What you return must be exactly the lines from the one containing "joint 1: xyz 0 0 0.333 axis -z" through the close of the listing, both included.
-- Data block follows --
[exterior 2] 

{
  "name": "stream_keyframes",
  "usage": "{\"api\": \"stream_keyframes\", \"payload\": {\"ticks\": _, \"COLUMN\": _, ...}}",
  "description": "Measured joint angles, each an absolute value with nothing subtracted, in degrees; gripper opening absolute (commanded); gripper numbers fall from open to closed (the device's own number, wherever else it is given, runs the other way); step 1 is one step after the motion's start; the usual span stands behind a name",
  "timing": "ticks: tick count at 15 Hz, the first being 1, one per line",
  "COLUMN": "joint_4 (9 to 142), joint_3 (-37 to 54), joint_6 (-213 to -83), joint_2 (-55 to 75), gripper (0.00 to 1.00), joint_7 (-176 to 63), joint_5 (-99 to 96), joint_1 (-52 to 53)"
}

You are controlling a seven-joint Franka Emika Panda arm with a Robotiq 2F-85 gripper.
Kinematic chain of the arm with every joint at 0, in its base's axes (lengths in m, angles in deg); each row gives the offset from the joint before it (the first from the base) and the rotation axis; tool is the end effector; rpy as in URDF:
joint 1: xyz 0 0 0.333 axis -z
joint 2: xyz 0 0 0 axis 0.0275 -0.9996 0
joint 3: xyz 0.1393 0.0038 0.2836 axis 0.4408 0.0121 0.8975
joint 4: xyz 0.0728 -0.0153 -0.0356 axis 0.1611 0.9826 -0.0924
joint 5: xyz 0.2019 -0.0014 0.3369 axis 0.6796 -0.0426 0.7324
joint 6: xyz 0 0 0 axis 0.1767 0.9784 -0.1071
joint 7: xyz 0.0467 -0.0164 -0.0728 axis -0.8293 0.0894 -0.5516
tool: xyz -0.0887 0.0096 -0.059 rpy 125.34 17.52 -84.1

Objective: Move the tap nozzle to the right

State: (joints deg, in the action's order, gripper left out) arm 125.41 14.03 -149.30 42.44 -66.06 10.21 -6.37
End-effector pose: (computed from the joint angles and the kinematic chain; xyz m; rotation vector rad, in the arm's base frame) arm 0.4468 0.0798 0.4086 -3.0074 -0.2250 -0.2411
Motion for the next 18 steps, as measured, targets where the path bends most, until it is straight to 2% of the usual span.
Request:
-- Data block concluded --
# [Answer section]
joint 1: xyz 0 0 0.333 axis -z
joint 2: xyz 0 0 0 axis 0.0275 -0.9996 0
joint 3: xyz 0.1393 0.0038 0.2836 axis 0.4408 0.0121 0.8975
joint 4: xyz 0.0728 -0.0153 -0.0356 axis 0.1611 0.9826 -0.0924
joint 5: xyz 0.2019 -0.0014 0.3369 axis 0.6796 -0.0426 0.7324
joint 6: xyz 0 0 0 axis 0.1767 0.9784 -0.1071
joint 7: xyz 0.0467 -0.0164 -0.0728 axis -0.8293 0.0894 -0.5516
tool: xyz -0.0887 0.0096 -0.059 rpy 125.34 17.52 -84.1

Objective: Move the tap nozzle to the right

State: (joints deg, in the action's order, gripper left out) arm 125.41 14.03 -149.30 42.44 -66.06 10.21 -6.37
End-effector pose: (computed from the joint angles and the kinematic chain; xyz m; rotation vector rad, in the arm's base frame) arm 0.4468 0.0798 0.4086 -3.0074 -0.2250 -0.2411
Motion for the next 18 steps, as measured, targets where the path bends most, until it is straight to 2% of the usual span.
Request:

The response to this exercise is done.